Iron-based austenitic steels strengthened with Laves-phase precipitates, and alloyed with aluminum for improved oxidation resistance are potential candidate materials for fossil fuel energy systems operating at temperatures ≥800°C. This project is examining the microstructure and deformation structure after creep testing of such two alloys developed by the Oak Ridge National Laboratory (ORNL), DAFA 26 and DAFA 29. The project includes determining the mechanism of NiAl co-precipitation with the Laves phase precipitates, and how these two kinds of precipitates together with L12-structure Ni3(Al,Ti) precipitates affect the mechanical behavior. The project will determine both the precipitation mechanisms and the interaction of gliding dislocations with these precipitates by performing annealing studies for a variety of times and temperatures, and both room-temperature tensile tests and elevated-temperature creep tests (performed at ORNL) on these materials followed by post-mortem transmission electron microscope (TEM) examination.
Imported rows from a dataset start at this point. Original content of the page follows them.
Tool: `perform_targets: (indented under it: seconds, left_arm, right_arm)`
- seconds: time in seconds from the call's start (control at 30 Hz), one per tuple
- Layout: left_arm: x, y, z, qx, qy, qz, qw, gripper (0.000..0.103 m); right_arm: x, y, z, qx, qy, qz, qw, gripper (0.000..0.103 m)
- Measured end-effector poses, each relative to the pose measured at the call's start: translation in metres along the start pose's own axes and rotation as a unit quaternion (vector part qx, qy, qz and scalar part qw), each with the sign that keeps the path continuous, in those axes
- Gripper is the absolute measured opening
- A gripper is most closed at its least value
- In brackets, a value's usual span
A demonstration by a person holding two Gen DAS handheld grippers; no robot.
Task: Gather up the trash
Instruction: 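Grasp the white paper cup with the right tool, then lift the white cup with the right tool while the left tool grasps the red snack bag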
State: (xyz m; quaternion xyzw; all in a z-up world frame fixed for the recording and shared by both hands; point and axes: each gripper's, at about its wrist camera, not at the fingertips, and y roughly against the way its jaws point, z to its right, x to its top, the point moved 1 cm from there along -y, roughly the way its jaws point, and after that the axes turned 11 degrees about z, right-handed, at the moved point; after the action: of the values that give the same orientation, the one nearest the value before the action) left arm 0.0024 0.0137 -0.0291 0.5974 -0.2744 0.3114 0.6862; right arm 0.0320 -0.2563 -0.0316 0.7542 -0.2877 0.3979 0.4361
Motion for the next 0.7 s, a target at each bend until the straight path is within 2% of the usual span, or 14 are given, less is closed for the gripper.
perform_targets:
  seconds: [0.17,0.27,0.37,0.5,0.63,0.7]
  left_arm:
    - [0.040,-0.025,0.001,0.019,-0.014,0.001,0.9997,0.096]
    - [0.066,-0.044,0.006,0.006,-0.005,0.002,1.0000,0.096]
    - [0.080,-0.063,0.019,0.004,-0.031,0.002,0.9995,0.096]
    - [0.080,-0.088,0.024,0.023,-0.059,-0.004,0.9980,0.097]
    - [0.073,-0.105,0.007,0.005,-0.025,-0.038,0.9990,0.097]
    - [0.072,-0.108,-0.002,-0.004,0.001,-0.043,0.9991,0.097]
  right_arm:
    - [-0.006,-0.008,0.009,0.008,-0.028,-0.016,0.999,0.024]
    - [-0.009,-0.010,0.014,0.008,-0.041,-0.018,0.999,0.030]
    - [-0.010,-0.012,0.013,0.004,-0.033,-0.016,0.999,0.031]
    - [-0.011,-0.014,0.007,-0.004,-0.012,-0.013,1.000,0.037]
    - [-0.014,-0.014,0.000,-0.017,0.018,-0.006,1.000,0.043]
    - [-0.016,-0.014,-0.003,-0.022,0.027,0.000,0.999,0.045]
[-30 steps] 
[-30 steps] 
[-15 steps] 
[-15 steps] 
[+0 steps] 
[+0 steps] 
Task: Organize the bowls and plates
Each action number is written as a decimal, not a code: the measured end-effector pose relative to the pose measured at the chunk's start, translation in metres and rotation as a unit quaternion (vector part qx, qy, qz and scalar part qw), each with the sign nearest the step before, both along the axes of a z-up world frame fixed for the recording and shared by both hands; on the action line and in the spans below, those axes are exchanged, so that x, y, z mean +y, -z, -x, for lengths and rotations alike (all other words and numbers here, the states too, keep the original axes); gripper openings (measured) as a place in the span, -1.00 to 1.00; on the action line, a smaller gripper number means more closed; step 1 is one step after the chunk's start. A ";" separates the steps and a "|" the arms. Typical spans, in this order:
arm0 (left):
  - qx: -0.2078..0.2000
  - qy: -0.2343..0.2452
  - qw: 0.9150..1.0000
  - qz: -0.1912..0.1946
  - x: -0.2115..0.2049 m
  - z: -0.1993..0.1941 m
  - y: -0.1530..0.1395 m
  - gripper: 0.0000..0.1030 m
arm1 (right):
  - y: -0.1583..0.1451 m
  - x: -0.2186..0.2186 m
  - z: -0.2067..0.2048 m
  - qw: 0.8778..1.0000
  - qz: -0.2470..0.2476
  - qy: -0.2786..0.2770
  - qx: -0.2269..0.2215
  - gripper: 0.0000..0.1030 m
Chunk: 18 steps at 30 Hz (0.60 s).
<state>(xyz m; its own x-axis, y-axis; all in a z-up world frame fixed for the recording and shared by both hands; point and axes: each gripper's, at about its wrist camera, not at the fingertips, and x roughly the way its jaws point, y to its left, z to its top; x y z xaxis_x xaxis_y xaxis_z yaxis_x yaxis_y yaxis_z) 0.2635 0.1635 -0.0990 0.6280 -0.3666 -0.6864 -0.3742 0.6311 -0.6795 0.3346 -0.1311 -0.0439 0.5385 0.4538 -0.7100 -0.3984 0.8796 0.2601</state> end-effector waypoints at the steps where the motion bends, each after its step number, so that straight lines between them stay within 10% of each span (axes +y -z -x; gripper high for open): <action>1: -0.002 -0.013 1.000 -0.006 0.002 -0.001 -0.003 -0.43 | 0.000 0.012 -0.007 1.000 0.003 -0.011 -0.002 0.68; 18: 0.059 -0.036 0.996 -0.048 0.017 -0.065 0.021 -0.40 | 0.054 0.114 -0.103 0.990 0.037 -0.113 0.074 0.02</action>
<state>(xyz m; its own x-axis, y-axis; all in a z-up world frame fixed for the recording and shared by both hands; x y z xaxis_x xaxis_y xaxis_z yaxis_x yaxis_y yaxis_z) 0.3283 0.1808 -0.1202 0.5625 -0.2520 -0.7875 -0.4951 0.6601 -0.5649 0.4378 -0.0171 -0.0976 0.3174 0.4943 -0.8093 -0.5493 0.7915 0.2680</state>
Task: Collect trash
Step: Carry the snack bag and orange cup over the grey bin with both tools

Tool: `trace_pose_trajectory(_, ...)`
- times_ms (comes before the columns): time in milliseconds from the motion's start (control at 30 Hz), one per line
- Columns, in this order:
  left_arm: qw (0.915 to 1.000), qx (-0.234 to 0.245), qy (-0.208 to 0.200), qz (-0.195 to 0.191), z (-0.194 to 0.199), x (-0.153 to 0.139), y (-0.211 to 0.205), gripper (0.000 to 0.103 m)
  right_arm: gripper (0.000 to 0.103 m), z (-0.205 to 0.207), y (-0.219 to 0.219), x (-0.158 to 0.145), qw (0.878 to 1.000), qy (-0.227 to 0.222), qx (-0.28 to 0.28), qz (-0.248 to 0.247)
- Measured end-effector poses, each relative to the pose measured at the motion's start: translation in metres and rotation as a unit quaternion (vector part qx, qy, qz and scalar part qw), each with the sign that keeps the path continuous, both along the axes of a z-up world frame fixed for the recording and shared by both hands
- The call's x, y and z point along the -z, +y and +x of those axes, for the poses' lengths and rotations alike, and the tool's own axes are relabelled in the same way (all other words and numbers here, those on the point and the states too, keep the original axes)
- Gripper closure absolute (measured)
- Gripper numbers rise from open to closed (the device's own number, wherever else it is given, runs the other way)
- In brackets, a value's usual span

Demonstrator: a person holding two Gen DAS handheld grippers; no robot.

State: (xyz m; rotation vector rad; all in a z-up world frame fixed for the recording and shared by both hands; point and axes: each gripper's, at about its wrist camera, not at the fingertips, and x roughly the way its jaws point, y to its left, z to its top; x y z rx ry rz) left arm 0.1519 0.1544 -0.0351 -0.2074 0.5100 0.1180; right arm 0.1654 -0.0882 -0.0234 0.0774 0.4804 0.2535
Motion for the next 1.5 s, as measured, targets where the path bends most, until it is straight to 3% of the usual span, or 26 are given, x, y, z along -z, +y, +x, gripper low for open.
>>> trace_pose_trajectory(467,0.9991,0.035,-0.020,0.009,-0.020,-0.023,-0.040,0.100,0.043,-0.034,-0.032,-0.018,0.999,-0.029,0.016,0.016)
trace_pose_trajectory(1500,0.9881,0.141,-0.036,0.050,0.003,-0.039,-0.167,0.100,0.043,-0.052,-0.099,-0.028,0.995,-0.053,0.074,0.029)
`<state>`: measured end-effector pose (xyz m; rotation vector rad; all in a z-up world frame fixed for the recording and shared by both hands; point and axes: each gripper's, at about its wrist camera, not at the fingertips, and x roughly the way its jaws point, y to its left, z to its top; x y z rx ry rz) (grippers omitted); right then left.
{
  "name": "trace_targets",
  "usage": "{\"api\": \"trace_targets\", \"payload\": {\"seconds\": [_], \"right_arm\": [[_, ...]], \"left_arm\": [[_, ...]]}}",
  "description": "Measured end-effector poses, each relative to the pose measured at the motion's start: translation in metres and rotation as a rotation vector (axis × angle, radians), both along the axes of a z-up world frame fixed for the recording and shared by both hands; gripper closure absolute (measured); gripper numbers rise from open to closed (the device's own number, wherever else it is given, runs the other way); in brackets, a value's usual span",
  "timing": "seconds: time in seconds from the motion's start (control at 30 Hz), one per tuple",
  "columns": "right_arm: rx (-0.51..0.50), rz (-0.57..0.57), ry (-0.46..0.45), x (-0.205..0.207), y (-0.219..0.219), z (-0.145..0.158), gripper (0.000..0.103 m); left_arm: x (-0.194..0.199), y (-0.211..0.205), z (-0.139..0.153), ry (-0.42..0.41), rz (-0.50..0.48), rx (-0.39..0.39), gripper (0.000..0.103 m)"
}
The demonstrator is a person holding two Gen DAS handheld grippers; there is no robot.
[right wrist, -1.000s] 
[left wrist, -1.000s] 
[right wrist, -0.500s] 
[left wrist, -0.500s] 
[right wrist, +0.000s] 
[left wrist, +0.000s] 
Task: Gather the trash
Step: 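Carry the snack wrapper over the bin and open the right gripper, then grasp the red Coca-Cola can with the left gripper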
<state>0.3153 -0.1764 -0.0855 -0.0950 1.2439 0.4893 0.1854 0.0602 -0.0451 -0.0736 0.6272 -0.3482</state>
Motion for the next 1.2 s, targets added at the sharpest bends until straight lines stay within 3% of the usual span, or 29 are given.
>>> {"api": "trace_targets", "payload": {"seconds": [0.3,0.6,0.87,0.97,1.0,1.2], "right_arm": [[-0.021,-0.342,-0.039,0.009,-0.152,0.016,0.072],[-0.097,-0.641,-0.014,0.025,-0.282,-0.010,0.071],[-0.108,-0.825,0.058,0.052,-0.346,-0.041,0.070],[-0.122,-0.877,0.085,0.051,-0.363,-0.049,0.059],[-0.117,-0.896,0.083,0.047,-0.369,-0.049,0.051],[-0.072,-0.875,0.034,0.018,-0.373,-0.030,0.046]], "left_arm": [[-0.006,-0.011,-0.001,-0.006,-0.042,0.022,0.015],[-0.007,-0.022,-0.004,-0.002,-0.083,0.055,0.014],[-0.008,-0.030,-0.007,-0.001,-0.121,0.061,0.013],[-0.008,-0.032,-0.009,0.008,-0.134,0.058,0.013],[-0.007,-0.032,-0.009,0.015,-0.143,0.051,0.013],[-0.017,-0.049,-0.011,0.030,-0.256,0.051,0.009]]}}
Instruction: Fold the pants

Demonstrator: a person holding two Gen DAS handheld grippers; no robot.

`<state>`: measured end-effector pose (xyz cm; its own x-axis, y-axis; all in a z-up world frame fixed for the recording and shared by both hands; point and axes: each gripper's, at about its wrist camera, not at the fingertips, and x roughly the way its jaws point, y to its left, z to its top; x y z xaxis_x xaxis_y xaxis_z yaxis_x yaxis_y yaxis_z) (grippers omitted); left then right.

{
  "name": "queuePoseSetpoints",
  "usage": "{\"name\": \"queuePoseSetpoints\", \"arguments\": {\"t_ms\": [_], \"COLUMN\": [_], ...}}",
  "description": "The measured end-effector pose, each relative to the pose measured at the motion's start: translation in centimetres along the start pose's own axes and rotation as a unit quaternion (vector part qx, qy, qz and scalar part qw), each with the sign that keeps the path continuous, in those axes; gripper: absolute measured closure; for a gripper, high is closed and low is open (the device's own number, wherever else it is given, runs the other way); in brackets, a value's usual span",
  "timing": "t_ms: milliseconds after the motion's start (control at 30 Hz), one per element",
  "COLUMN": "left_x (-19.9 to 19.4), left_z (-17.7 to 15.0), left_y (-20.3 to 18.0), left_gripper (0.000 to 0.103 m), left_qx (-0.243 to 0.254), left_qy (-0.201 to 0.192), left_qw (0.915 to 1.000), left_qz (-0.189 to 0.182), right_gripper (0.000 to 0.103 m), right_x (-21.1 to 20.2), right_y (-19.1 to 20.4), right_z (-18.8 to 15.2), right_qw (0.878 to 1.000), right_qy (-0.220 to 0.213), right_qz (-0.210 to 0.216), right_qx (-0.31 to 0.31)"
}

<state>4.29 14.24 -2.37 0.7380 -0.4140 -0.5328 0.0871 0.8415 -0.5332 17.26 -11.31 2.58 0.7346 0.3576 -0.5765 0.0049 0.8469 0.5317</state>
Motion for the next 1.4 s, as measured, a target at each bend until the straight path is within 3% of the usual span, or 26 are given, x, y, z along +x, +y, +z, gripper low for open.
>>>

The orientation relationships between the phases are being studied using electron diffraction in the TEM. The precipitation processes and the deformation mechanisms will be further elucidated by performing in situ annealing studies and in situ straining studies in the TEM, respectively, at a variety of temperatures. This research is funded by the Department of Energy, National Energy Technology Laboratory.